Task | Go through the listing that follows and write it out exactly. Drop the pictures.

Data shown |
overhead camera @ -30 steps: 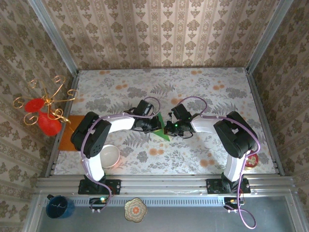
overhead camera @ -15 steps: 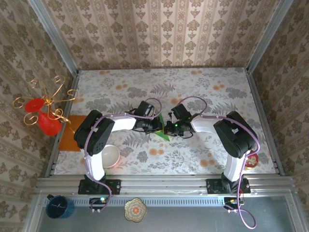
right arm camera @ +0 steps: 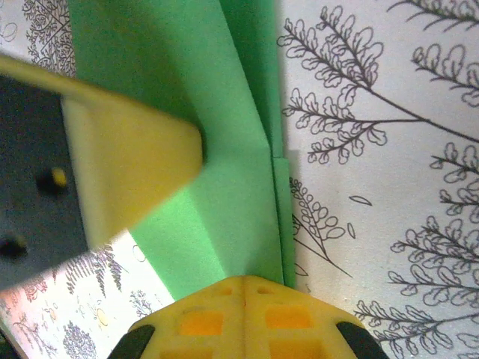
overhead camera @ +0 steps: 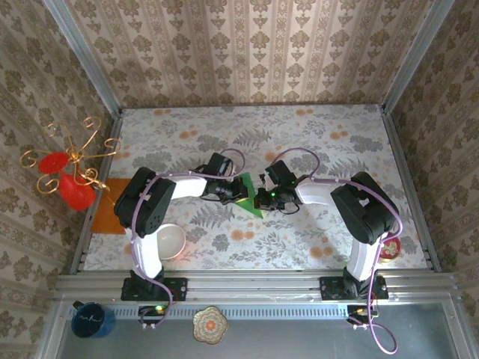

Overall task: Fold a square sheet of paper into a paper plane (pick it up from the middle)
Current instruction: Fourth fold the wing at the center of the table.

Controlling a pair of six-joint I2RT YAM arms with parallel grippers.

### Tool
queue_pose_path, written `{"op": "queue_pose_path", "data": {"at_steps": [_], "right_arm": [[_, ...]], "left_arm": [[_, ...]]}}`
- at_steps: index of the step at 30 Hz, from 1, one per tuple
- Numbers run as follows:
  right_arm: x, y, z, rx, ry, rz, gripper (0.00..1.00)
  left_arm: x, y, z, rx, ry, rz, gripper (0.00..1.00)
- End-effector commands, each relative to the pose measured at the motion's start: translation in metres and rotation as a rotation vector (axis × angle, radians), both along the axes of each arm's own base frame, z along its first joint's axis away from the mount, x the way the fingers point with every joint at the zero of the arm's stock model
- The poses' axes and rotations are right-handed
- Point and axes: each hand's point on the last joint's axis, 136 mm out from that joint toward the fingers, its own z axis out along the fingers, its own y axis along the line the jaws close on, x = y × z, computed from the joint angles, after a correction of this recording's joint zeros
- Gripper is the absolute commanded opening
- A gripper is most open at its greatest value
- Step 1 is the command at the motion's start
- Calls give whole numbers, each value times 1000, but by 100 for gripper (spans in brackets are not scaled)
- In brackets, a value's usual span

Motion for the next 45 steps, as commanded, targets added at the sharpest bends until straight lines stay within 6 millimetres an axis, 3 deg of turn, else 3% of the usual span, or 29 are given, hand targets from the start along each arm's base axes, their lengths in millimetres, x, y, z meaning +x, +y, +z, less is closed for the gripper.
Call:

Exercise answer |
overhead camera @ -30 steps: 
overhead camera @ -15 steps: 
right arm camera @ +0 steps: 
overhead camera @ +0 steps: 

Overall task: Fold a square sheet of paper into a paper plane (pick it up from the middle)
Current instruction: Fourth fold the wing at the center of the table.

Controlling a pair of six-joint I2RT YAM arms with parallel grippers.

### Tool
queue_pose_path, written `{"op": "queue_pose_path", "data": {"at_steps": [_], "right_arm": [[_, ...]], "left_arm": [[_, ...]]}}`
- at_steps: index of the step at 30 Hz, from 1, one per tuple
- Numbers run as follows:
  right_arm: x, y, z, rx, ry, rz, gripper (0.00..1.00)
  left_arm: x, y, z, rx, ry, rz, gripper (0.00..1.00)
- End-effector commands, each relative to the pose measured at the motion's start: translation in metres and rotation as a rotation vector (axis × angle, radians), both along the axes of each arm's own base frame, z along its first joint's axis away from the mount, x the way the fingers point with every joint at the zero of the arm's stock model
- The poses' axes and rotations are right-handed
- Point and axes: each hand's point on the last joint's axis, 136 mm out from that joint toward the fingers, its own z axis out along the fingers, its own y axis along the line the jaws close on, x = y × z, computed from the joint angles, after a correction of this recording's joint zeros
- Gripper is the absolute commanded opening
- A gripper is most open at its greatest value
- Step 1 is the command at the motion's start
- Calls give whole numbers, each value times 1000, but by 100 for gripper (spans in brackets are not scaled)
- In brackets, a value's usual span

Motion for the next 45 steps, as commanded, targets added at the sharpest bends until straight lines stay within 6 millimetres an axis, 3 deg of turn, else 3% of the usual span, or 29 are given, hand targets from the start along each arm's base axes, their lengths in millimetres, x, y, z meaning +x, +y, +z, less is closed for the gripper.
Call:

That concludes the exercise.